**DIRECTIONS FOR THIS TASK:**
Write the entries out exactly. Any images they hold stay out of the copy.

Dataset excerpts

Start of Block

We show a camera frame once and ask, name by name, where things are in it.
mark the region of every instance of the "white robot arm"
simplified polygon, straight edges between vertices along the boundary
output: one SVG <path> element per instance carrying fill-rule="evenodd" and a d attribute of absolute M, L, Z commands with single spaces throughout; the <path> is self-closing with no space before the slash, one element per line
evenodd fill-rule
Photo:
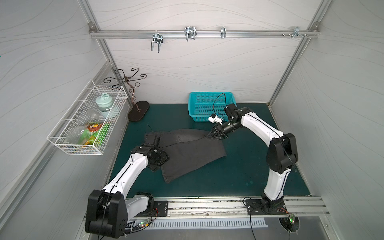
<path fill-rule="evenodd" d="M 222 123 L 214 114 L 209 118 L 217 122 L 208 138 L 224 139 L 228 133 L 241 126 L 250 129 L 268 146 L 266 161 L 269 166 L 269 175 L 263 193 L 263 211 L 274 212 L 283 201 L 283 190 L 291 168 L 298 160 L 296 139 L 291 133 L 285 134 L 258 117 L 248 107 L 238 109 L 236 105 L 227 105 L 224 109 L 229 121 Z"/>
<path fill-rule="evenodd" d="M 147 166 L 156 171 L 169 160 L 168 155 L 157 150 L 159 138 L 148 134 L 146 142 L 135 147 L 131 155 L 116 175 L 102 190 L 94 190 L 88 197 L 85 231 L 102 236 L 119 238 L 132 229 L 126 229 L 129 219 L 140 212 L 150 215 L 154 209 L 153 196 L 138 193 L 130 200 L 125 200 L 133 183 Z"/>

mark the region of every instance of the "gray jeans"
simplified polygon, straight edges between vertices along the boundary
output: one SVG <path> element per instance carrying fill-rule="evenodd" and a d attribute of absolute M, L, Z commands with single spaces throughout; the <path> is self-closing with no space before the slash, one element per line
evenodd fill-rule
<path fill-rule="evenodd" d="M 154 133 L 160 138 L 159 149 L 170 157 L 161 166 L 166 183 L 227 155 L 222 141 L 207 139 L 208 133 L 198 129 Z"/>

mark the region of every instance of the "turquoise basket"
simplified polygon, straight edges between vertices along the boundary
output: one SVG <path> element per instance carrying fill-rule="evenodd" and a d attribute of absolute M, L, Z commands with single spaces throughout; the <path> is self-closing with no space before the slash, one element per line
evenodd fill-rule
<path fill-rule="evenodd" d="M 230 92 L 194 92 L 189 94 L 188 112 L 189 116 L 193 118 L 195 122 L 209 122 L 208 118 L 213 111 L 213 103 L 215 102 L 216 114 L 224 118 L 224 121 L 228 121 L 228 117 L 224 112 L 226 105 L 231 103 L 236 104 L 233 94 Z"/>

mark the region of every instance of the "wire rack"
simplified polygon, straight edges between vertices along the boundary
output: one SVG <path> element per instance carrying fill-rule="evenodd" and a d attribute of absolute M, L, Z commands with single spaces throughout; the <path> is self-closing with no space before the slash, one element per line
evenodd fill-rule
<path fill-rule="evenodd" d="M 102 93 L 108 93 L 114 103 L 106 118 L 95 119 L 89 116 L 87 110 L 98 110 L 95 100 Z M 127 93 L 122 86 L 98 86 L 90 80 L 76 101 L 51 131 L 47 137 L 48 141 L 69 155 L 102 155 L 127 98 Z M 86 126 L 91 122 L 102 123 L 93 145 L 65 144 L 65 139 L 71 130 L 78 126 Z"/>

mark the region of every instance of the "dark green mat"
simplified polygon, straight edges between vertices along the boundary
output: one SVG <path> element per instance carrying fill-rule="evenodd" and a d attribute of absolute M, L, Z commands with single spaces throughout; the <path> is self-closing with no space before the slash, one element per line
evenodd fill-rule
<path fill-rule="evenodd" d="M 237 104 L 248 106 L 264 121 L 276 127 L 266 104 Z M 172 131 L 192 128 L 210 131 L 210 122 L 195 122 L 188 115 L 188 104 L 151 104 L 144 118 L 130 122 L 122 141 L 111 180 L 129 159 L 129 152 L 144 141 L 144 134 L 153 131 Z M 137 192 L 150 192 L 155 197 L 188 196 L 260 196 L 268 179 L 269 168 L 265 162 L 267 146 L 249 129 L 238 129 L 223 140 L 226 157 L 217 159 L 190 172 L 169 184 L 164 182 L 161 170 L 144 169 L 136 179 L 128 197 Z M 308 195 L 299 172 L 291 172 L 284 195 Z"/>

End of Block

**SOLUTION TO THE PROBLEM:**
We show a camera frame once and ask, name by name, where things are in it.
mark the region of every instance of the "white robot arm"
simplified polygon, straight edges between vertices along the boundary
output: one SVG <path> element per instance carrying fill-rule="evenodd" and a d attribute of absolute M, L, Z commands with single spaces throughout; the <path> is self-closing with no space before the slash, one element per line
evenodd fill-rule
Photo:
<path fill-rule="evenodd" d="M 222 123 L 214 114 L 209 118 L 217 122 L 208 138 L 224 139 L 228 133 L 241 126 L 250 129 L 268 146 L 266 161 L 269 166 L 269 175 L 263 193 L 263 211 L 274 212 L 283 201 L 283 190 L 291 168 L 298 160 L 296 139 L 291 133 L 285 134 L 258 117 L 248 107 L 238 109 L 236 105 L 227 105 L 224 109 L 229 121 Z"/>
<path fill-rule="evenodd" d="M 147 166 L 156 171 L 169 160 L 168 155 L 157 150 L 159 138 L 148 134 L 146 142 L 135 147 L 131 155 L 116 175 L 102 190 L 94 190 L 88 197 L 85 231 L 102 236 L 119 238 L 132 229 L 126 229 L 129 219 L 140 212 L 150 215 L 154 209 L 153 196 L 138 193 L 130 200 L 125 200 L 133 183 Z"/>

mark the region of every instance of the "gray jeans"
simplified polygon, straight edges between vertices along the boundary
output: one SVG <path> element per instance carrying fill-rule="evenodd" and a d attribute of absolute M, L, Z commands with single spaces throughout; the <path> is self-closing with no space before the slash, one element per line
evenodd fill-rule
<path fill-rule="evenodd" d="M 154 133 L 160 138 L 159 149 L 170 157 L 161 166 L 166 183 L 227 155 L 222 141 L 207 139 L 208 133 L 198 129 Z"/>

mark the region of every instance of the "turquoise basket"
simplified polygon, straight edges between vertices along the boundary
output: one SVG <path> element per instance carrying fill-rule="evenodd" and a d attribute of absolute M, L, Z commands with single spaces throughout; the <path> is self-closing with no space before the slash, one element per line
evenodd fill-rule
<path fill-rule="evenodd" d="M 230 92 L 194 92 L 189 94 L 188 112 L 189 116 L 193 118 L 195 122 L 209 122 L 208 118 L 213 111 L 213 103 L 215 102 L 216 114 L 224 118 L 224 121 L 228 121 L 228 117 L 224 112 L 226 105 L 231 103 L 236 104 L 233 94 Z"/>

mark the region of every instance of the "wire rack"
simplified polygon, straight edges between vertices along the boundary
output: one SVG <path> element per instance carrying fill-rule="evenodd" and a d attribute of absolute M, L, Z commands with single spaces throughout; the <path> is self-closing with no space before the slash, one element per line
evenodd fill-rule
<path fill-rule="evenodd" d="M 102 93 L 108 93 L 114 103 L 106 118 L 95 119 L 89 116 L 87 110 L 98 110 L 95 100 Z M 127 93 L 122 86 L 98 86 L 90 80 L 76 101 L 51 131 L 47 137 L 48 141 L 69 155 L 102 155 L 127 98 Z M 86 126 L 91 122 L 102 123 L 93 145 L 65 144 L 65 139 L 71 130 L 78 126 Z"/>

mark the region of every instance of the "dark green mat"
simplified polygon, straight edges between vertices along the boundary
output: one SVG <path> element per instance carrying fill-rule="evenodd" and a d attribute of absolute M, L, Z commands with single spaces throughout; the <path> is self-closing with no space before the slash, one element per line
evenodd fill-rule
<path fill-rule="evenodd" d="M 237 104 L 248 106 L 264 121 L 276 127 L 266 104 Z M 172 131 L 192 128 L 210 131 L 210 122 L 195 122 L 188 115 L 188 104 L 151 104 L 144 118 L 130 122 L 122 141 L 111 180 L 129 159 L 129 152 L 144 141 L 144 134 L 153 131 Z M 137 192 L 150 192 L 155 197 L 188 196 L 260 196 L 268 179 L 269 168 L 265 162 L 267 146 L 249 129 L 238 129 L 223 140 L 226 157 L 217 159 L 190 172 L 169 184 L 164 182 L 161 170 L 144 169 L 136 179 L 128 197 Z M 308 195 L 299 172 L 291 172 L 284 195 Z"/>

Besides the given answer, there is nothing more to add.